── DATASET SECTION ──
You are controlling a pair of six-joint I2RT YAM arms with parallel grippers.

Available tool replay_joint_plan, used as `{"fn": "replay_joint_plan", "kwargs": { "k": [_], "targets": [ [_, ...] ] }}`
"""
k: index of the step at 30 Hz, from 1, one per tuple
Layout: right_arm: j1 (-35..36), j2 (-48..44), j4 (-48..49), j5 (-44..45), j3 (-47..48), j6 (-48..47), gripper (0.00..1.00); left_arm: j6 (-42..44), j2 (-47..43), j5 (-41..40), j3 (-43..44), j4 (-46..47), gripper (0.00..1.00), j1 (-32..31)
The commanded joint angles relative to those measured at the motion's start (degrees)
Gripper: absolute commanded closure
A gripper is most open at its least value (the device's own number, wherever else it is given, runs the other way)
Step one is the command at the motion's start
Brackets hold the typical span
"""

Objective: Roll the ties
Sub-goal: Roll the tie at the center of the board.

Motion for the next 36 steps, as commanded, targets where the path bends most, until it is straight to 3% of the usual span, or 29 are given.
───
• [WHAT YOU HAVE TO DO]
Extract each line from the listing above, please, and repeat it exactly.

• [ANSWER TO THIS EXERCISE]
You are controlling a pair of six-joint I2RT YAM arms with parallel grippers.

Available tool replay_joint_plan, used as `{"fn": "replay_joint_plan", "kwargs": { "k": [_], "targets": [ [_, ...] ] }}`
"""
k: index of the step at 30 Hz, from 1, one per tuple
Layout: right_arm: j1 (-35..36), j2 (-48..44), j4 (-48..49), j5 (-44..45), j3 (-47..48), j6 (-48..47), gripper (0.00..1.00); left_arm: j6 (-42..44), j2 (-47..43), j5 (-41..40), j3 (-43..44), j4 (-46..47), gripper (0.00..1.00), j1 (-32..31)
The commanded joint angles relative to those measured at the motion's start (degrees)
Gripper: absolute commanded closure
A gripper is most open at its least value (the device's own number, wherever else it is given, runs the other way)
Step one is the command at the motion's start
Brackets hold the typical span
"""

Objective: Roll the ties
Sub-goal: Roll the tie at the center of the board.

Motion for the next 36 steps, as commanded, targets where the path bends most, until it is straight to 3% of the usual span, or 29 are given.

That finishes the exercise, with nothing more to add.